Immelt, who ran the GE Medical Systems business (now GE Healthcare) from 1997 to 2001, described AI as a "sequential technology" that will come to healthcare in gradual steps. And if radiologists think that someday patients will be diagnosed by AI robots, they will miss the opportunity to solve some of today's critical healthcare issues.

Jeffrey Immelt, GE chairman and CEO.Jeffrey Immelt, GE chairman and CEO.
Jeffrey Immelt, GE chairman and CEO.

"I think [AI] is right in the wheelhouse of ACR going into the future. It will be experiential; it will be experimental," Immelt said. "If we can make our technologists smarter so there are fewer retakes, if we can make diagnostics around cancer better, if we can do these [types of] things, you will be heroes. These are all sequentially big things in terms of what we can do as an industry."

To that end, GE last week unveiled a 10-year plan to collaborate with Partners HealthCare on the development, validation, and integration of deep-learning technology.

Looking toward the next decade, Immelt sees radiology as "one of the most important diagnostic tools" in healthcare, he said. One key focus will be in the area of brain research, specifically dementia and traumatic brain injury.

"The notion of more dementia and traumatic brain injury will put incredible stress on the healthcare system," he said. "This is both clinically interesting and, from a societal and economic standpoint, one of the two or three most important problems we face."

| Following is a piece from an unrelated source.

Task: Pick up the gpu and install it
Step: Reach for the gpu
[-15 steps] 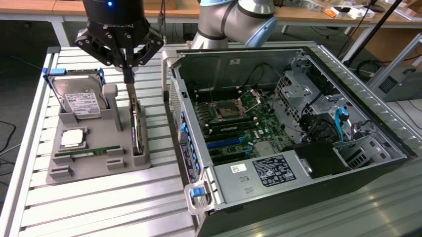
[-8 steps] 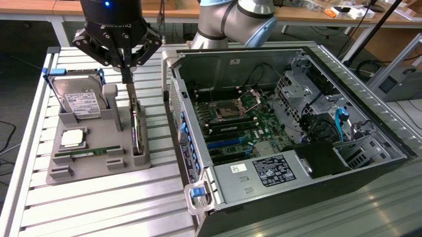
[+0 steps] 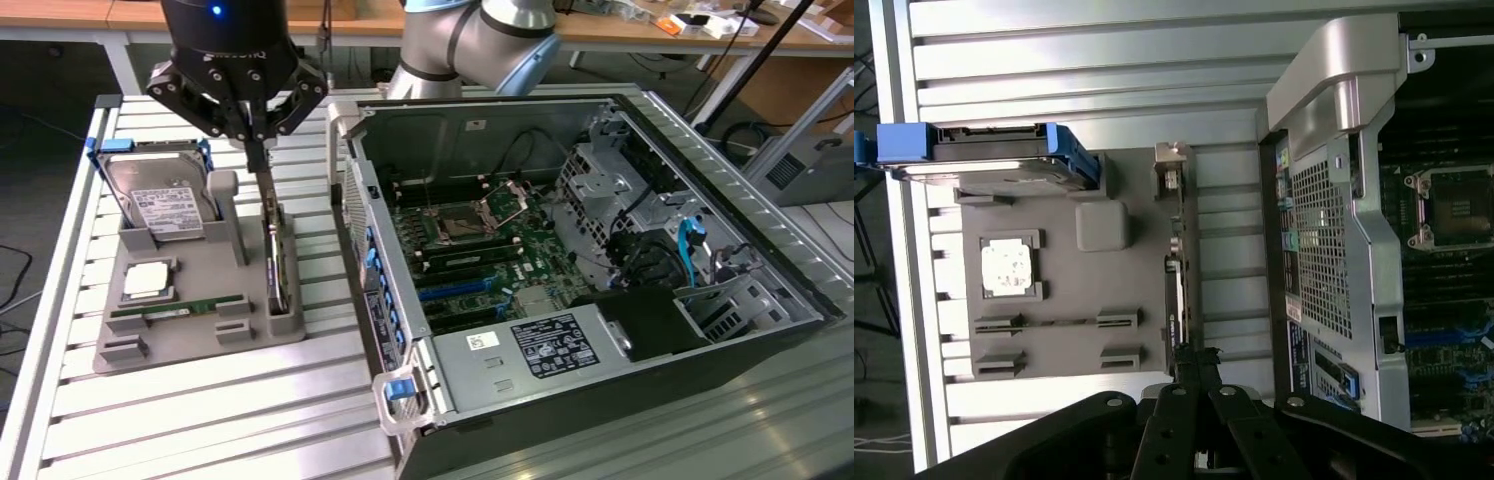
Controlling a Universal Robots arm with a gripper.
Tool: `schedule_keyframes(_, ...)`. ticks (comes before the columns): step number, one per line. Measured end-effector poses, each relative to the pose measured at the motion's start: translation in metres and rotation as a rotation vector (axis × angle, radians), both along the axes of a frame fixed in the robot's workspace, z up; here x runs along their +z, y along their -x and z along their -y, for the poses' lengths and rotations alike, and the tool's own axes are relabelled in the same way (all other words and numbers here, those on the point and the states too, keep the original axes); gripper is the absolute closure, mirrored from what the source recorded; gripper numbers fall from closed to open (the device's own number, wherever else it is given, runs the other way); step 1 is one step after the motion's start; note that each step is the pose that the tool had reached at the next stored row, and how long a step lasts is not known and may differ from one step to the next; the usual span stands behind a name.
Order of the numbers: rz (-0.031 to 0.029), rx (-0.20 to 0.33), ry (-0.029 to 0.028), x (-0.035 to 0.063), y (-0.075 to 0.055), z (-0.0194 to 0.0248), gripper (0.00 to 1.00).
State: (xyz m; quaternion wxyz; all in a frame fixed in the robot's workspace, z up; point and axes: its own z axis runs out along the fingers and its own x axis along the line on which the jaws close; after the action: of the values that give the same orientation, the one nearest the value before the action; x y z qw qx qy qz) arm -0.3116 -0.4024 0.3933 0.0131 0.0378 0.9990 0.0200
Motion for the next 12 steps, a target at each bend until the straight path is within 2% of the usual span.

The ability to devise better methods to study the brain and combine that information with individualized therapy will advance personal medicine, Immelt said. Another priority will be to bring diagnostic technologies to more remote parts of the world to serve people who do not have access to healthcare.

Regarding the current battle over the Affordable Care Act and how to improve insurance options for patients, Immelt suggested that the U.S. Senate now has much work to do.

"We will be working on healthcare, every day, every month, every year, for the rest of our lives," he added. "We need to find ways to solve this cost issue, where we have transferred it from one group in our society to the other. We have to see how to work within the system to solve that. We also have to improve the efficacy, the cost, the quality, and the access of radiology. That pressure will not go away."